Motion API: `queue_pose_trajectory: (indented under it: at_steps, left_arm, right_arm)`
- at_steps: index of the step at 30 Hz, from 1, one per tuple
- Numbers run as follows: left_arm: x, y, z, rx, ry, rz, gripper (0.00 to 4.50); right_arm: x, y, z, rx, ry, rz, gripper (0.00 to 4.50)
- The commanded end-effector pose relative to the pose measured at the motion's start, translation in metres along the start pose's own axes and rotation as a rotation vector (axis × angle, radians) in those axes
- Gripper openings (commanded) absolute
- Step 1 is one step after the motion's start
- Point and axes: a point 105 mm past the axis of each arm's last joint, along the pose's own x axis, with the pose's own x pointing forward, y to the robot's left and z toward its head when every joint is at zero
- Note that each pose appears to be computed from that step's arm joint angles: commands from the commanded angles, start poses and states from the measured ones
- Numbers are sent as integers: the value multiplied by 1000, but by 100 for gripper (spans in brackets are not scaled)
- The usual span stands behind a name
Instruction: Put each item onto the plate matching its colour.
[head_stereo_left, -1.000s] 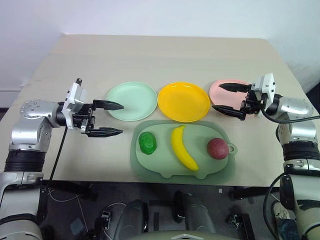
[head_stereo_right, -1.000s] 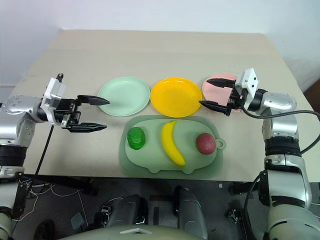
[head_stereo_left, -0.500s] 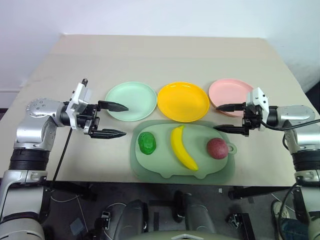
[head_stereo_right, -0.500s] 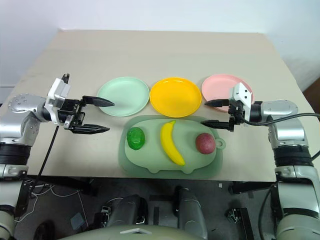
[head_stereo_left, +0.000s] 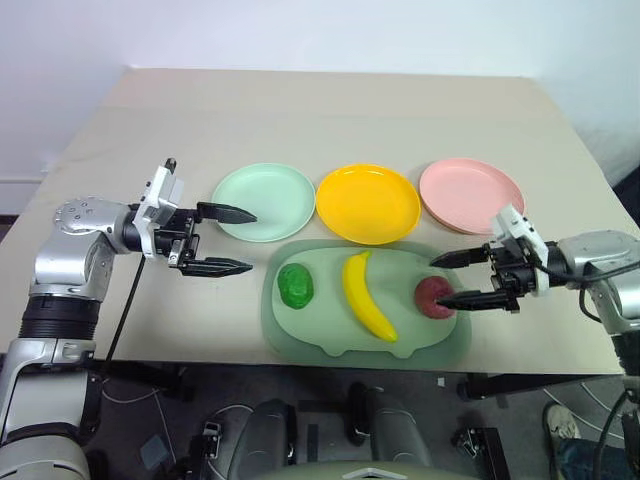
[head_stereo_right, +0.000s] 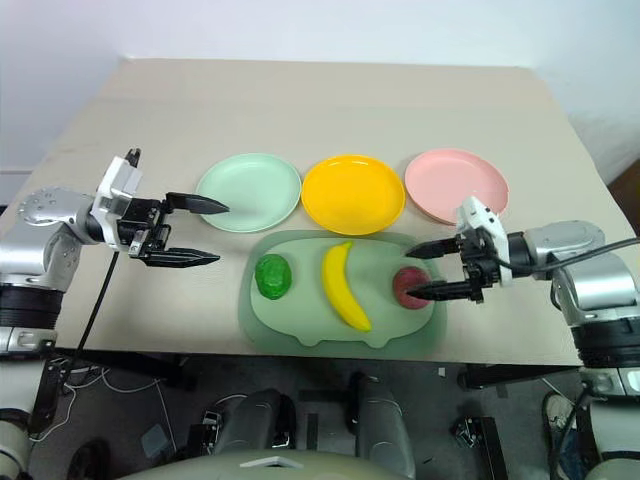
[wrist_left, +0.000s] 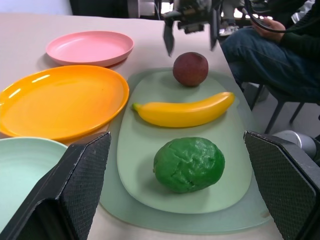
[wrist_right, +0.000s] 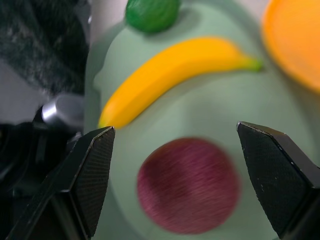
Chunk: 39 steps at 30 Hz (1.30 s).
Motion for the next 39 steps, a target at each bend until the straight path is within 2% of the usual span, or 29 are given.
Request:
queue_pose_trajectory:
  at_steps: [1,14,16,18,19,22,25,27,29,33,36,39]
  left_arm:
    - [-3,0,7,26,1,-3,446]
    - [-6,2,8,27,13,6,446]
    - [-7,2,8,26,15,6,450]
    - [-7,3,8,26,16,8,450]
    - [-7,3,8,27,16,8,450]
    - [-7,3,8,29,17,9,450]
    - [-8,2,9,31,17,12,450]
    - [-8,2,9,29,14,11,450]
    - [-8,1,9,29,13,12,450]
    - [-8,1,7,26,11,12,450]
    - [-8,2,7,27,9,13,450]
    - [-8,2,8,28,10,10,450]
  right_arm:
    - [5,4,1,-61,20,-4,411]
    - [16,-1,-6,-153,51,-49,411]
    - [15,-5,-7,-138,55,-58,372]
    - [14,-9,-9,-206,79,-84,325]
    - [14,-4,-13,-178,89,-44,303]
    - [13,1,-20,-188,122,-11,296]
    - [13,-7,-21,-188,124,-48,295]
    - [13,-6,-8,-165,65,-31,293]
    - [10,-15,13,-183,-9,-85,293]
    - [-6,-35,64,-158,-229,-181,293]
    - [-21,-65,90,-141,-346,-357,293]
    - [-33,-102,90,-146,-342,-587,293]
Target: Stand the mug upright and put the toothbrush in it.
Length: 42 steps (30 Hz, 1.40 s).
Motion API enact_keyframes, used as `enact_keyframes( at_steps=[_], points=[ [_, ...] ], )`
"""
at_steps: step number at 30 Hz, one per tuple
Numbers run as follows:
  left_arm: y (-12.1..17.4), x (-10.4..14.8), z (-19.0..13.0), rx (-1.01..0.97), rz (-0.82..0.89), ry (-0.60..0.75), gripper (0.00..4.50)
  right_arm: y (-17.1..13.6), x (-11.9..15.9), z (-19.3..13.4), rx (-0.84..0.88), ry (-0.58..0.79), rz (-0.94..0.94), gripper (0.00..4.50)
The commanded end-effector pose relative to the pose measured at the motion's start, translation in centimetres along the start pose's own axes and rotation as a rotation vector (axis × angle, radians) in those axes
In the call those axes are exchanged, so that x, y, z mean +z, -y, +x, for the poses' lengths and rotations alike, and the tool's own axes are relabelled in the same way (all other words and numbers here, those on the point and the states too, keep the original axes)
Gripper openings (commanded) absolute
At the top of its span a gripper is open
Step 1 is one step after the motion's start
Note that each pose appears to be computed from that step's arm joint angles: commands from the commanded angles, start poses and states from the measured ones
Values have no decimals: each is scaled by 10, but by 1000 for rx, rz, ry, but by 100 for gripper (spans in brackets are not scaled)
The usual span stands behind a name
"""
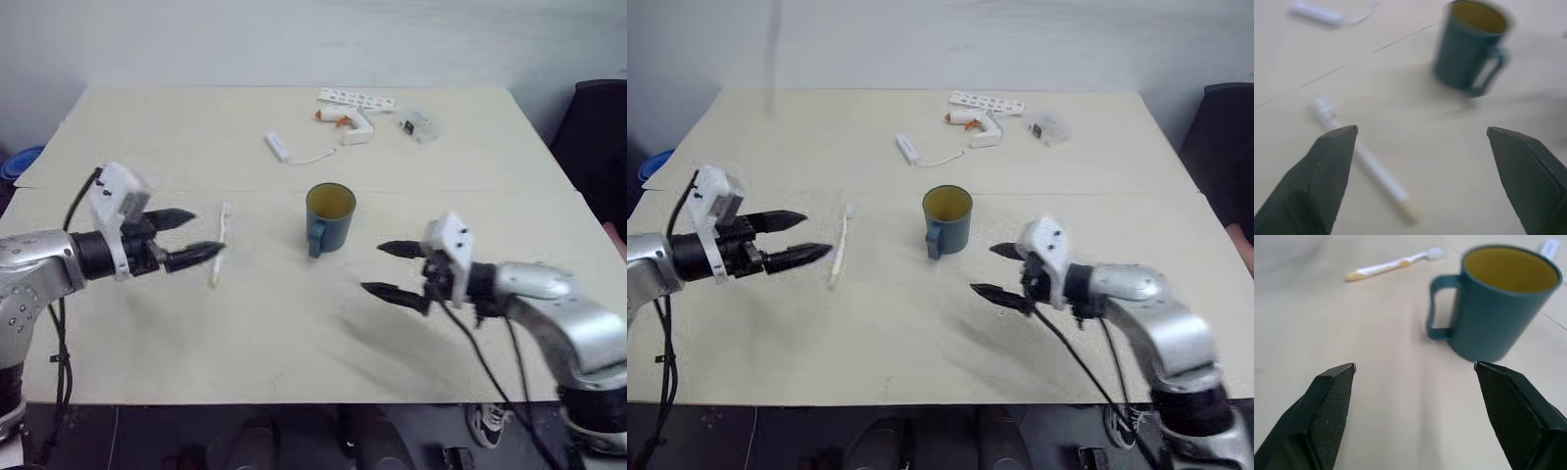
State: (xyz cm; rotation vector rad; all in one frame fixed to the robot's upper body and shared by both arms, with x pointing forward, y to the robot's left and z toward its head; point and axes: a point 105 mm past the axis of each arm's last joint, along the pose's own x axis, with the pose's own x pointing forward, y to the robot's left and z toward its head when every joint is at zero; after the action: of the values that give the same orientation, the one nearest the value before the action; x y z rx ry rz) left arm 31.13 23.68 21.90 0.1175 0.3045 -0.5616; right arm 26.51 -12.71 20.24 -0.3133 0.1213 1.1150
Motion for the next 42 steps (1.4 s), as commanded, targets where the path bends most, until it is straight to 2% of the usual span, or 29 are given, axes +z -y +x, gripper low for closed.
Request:
enact_keyframes(
  at_steps=[1, 2, 4, 8, 16, 20, 29, 31, 32, 35, 36, 38, 42],
  points=[
    [-20, -7, 13, 164, -121, -86, 450, -13, 35, -16, 82, 60, -55, 404],
    [-24, -12, 19, 196, -136, -127, 450, -13, 38, -18, 91, 60, -66, 404],
    [-23, -10, 31, 194, -185, -126, 450, -15, 44, -20, 102, 60, -95, 404],
    [-16, -12, 61, 128, -252, -162, 450, -12, 49, -20, 82, 73, -108, 404],
    [-28, -29, 102, 168, -308, -291, 450, -17, 52, -15, 79, 97, -131, 404],
    [-26, -32, 112, 146, -295, -324, 368, -12, 52, -16, 32, 98, -150, 409],
    [-28, -40, 114, 144, -285, -364, 85, -4, 50, -20, -26, 91, -168, 409],
    [-29, -41, 114, 151, -284, -367, 33, -3, 50, -20, -35, 89, -167, 409],
    [-29, -41, 114, 154, -285, -366, 21, -2, 49, -21, -39, 87, -168, 409],
    [-38, -25, 113, 190, -297, -272, 21, 4, 48, -22, -84, 93, -149, 409],
    [-38, -12, 115, 182, -298, -196, 21, 6, 47, -24, -98, 97, -128, 409],
    [-32, 10, 116, 142, -305, -77, 21, 6, 44, -25, -100, 98, -74, 443],
    [-10, 62, 112, 36, -242, 220, 21, 3, 37, -29, -123, 61, -69, 449]
  ],
)
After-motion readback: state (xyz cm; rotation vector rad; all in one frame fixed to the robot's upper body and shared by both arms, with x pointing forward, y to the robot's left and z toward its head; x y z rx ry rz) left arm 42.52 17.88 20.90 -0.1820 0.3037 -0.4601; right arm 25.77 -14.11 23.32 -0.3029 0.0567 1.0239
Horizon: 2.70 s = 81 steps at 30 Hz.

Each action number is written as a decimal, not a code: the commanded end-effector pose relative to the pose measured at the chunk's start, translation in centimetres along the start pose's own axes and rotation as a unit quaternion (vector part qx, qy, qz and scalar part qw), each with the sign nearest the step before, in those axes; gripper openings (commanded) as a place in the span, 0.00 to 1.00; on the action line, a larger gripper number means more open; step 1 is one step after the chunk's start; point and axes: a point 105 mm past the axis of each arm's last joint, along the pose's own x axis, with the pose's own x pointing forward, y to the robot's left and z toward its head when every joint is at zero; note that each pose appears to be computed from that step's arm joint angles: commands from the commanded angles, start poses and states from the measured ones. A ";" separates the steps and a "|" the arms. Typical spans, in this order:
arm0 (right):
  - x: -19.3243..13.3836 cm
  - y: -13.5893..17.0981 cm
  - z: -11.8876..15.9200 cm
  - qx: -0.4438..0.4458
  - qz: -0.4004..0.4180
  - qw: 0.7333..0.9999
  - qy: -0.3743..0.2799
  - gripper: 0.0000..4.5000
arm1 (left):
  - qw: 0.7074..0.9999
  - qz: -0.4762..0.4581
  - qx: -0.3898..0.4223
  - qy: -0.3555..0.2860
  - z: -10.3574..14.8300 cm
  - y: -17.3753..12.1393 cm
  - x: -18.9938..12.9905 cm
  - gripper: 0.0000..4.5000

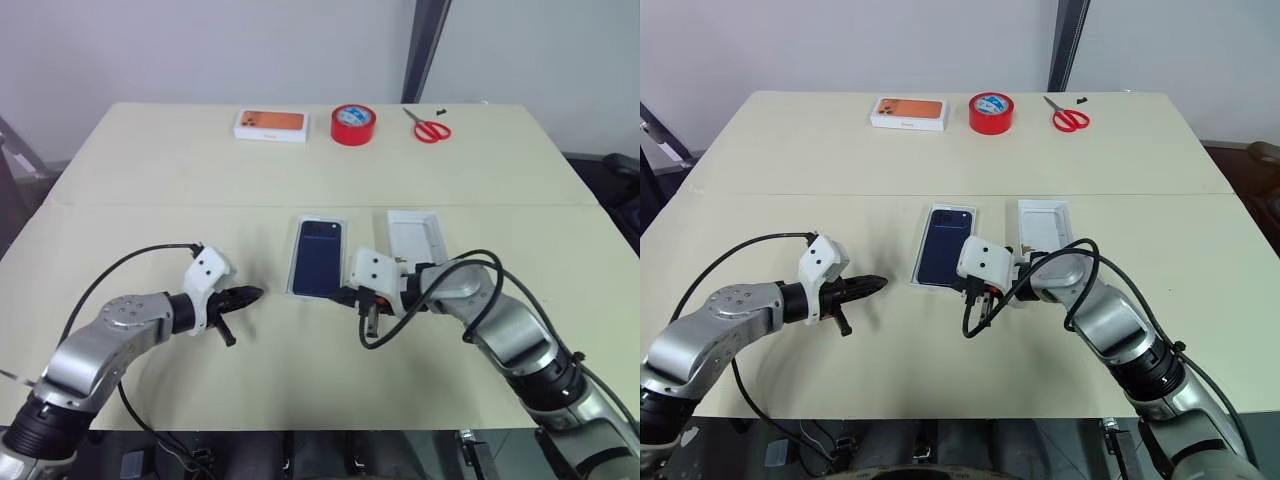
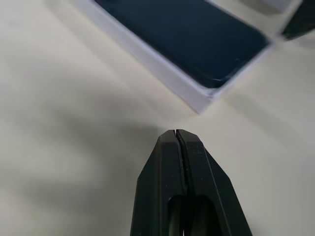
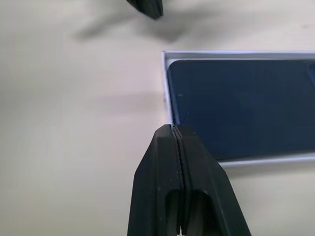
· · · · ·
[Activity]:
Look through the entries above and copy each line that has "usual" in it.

[Task answer]:
- The usual span stands behind a name
Motion for the next 39 steps, a target at each bend until the straight path is within 2% of the usual span, or 29 are given.
The usual span stands behind a name
Motion for the next 42 steps (1.4 s), as commanded, targets where the path bends most, until it is straight to 2% of the usual span, or 29 are given, axes +z -y +x, gripper low for closed.

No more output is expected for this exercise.